*Exercise prompt:* Please copy, character for character, each line from the beginning of the listing to the line containing "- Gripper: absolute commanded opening", including both.

━━━

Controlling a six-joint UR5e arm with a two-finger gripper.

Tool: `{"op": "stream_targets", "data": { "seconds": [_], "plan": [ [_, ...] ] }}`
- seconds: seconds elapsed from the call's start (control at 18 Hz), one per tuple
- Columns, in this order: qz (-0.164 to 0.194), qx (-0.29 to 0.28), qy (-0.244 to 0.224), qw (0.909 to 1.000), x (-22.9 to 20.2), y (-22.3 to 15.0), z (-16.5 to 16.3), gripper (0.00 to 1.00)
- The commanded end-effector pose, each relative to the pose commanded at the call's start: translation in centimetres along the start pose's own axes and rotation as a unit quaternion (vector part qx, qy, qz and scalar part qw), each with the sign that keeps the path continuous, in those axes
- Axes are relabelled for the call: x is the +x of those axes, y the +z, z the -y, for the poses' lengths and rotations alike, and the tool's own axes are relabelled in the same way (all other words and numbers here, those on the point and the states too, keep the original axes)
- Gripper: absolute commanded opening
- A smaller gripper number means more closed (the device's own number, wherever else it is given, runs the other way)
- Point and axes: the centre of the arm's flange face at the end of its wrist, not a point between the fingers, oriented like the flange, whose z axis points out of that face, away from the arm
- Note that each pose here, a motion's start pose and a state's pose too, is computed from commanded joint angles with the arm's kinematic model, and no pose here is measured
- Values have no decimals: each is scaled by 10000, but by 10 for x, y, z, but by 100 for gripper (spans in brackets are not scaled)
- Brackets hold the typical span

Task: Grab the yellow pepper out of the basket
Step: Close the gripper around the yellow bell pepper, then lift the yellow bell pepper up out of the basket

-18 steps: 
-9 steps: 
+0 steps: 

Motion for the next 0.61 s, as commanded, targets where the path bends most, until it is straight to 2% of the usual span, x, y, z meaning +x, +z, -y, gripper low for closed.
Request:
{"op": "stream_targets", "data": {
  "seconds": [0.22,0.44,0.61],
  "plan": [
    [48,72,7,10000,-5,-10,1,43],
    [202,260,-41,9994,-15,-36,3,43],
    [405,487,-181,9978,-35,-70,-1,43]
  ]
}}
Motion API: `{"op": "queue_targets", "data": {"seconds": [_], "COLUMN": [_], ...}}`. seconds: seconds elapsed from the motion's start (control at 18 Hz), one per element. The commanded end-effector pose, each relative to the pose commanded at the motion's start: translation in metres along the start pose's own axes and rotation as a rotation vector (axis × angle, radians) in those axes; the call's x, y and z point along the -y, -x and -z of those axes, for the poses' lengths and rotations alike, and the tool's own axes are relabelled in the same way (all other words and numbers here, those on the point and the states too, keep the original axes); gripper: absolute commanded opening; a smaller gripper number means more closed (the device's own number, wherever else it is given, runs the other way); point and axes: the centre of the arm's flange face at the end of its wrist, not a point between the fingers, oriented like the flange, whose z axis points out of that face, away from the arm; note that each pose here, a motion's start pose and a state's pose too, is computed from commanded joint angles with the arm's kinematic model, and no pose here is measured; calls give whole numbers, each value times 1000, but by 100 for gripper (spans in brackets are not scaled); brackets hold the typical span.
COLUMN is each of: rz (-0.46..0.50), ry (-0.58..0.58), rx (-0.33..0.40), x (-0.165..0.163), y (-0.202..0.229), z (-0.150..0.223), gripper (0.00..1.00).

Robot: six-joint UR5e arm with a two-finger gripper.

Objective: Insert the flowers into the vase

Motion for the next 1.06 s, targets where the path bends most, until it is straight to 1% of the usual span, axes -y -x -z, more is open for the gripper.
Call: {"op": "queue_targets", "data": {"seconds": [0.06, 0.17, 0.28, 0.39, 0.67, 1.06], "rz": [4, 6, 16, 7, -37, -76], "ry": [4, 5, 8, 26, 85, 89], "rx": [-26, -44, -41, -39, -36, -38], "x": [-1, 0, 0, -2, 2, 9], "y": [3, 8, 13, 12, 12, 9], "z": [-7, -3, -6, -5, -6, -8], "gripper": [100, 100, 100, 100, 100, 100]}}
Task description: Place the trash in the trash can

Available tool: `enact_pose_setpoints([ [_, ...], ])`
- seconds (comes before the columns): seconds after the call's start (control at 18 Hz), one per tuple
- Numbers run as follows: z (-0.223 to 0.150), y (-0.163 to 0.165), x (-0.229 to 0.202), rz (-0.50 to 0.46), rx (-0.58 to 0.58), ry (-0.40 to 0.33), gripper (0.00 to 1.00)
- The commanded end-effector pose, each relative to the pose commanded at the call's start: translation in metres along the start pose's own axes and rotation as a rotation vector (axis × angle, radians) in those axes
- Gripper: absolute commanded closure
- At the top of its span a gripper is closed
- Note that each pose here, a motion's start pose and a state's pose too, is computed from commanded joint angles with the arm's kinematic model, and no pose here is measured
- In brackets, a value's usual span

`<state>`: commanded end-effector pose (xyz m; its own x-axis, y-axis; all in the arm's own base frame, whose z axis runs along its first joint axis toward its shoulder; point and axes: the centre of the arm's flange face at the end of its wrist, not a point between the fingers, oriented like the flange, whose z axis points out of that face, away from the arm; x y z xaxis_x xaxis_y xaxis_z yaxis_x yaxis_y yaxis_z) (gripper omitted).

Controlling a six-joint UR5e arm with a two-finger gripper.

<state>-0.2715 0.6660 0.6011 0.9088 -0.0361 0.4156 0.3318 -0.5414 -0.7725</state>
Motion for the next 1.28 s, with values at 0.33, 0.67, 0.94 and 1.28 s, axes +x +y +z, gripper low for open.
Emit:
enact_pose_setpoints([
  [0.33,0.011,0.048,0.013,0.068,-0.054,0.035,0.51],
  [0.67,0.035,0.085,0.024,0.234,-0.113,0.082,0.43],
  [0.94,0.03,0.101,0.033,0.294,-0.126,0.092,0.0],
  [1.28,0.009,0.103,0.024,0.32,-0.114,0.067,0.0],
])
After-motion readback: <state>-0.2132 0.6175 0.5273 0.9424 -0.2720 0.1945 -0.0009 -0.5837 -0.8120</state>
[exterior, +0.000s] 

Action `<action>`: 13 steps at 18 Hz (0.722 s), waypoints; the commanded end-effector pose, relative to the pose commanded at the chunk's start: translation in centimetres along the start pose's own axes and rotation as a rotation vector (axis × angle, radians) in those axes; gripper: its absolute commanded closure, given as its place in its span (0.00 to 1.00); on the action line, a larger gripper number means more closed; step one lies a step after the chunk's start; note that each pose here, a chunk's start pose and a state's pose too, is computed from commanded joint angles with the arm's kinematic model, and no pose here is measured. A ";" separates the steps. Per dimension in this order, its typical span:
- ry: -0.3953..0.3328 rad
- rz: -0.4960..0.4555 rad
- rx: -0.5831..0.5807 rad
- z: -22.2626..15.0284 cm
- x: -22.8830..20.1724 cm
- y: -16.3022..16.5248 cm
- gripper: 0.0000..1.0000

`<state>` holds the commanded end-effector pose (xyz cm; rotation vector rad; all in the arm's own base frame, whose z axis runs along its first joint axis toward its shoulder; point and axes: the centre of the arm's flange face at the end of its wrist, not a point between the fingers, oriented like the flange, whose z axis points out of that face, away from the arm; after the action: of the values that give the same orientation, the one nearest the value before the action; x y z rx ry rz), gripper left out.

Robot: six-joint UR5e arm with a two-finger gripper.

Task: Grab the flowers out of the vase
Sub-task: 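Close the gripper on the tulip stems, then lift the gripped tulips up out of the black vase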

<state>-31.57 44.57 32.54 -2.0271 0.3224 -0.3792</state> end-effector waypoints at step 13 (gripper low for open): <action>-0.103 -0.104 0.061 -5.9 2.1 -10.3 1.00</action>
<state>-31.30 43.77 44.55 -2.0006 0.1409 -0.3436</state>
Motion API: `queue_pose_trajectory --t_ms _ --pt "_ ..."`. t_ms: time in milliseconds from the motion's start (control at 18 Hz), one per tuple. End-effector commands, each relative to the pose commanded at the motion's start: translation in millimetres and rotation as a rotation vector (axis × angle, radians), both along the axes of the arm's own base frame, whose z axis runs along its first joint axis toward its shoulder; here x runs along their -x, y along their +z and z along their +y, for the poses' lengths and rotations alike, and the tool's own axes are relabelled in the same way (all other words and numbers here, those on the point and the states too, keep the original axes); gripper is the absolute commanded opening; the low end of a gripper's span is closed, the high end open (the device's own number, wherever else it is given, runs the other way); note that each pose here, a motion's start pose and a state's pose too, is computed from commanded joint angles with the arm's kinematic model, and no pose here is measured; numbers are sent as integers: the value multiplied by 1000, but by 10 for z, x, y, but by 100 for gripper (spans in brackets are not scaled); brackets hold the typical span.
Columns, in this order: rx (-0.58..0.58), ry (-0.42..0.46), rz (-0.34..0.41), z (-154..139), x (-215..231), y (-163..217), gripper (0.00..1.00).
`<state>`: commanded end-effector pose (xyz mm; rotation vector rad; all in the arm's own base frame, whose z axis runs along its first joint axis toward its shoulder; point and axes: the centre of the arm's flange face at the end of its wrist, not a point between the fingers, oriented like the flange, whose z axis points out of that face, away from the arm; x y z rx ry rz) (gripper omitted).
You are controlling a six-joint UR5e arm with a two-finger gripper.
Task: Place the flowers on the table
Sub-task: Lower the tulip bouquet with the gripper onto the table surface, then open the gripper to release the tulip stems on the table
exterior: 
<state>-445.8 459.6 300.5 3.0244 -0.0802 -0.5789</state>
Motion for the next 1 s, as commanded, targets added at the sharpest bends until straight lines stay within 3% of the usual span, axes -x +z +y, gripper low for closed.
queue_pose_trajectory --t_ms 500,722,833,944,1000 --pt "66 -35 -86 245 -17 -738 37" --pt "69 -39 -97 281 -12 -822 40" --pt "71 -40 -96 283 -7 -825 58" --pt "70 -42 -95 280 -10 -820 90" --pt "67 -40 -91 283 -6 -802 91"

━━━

*Worked solution:*
Controlling a six-joint UR5e arm with a two-finger gripper.

Tool: `{"op": "stream_targets", "data": { "seconds": [_], "plan": [ [_, ...] ] }}`
- seconds: seconds elapsed from the call's start (control at 18 Hz), one per tuple
- Columns, in this order: qz (-0.164 to 0.194), qx (-0.29 to 0.28), qy (-0.244 to 0.224), qw (0.909 to 1.000), x (-22.9 to 20.2), y (-22.3 to 15.0), z (-16.5 to 16.3), gripper (0.00 to 1.00)
- The commanded end-effector pose, each relative to the pose commanded at the call's start: translation in centimetres along the start pose's own axes and rotation as a unit quaternion (vector part qx, qy, qz and scalar part qw), each with the sign that keeps the path continuous, in those axes
- Axes are relabelled for the call: x is the +x of those axes, y the +z, z the -y, for the poses' lengths and rotations alike, and the tool's own axes are relabelled in the same way (all other words and numbers here, those on the point and the states too, keep the original axes)
- Gripper: absolute commanded opening

Here is where the answer stops.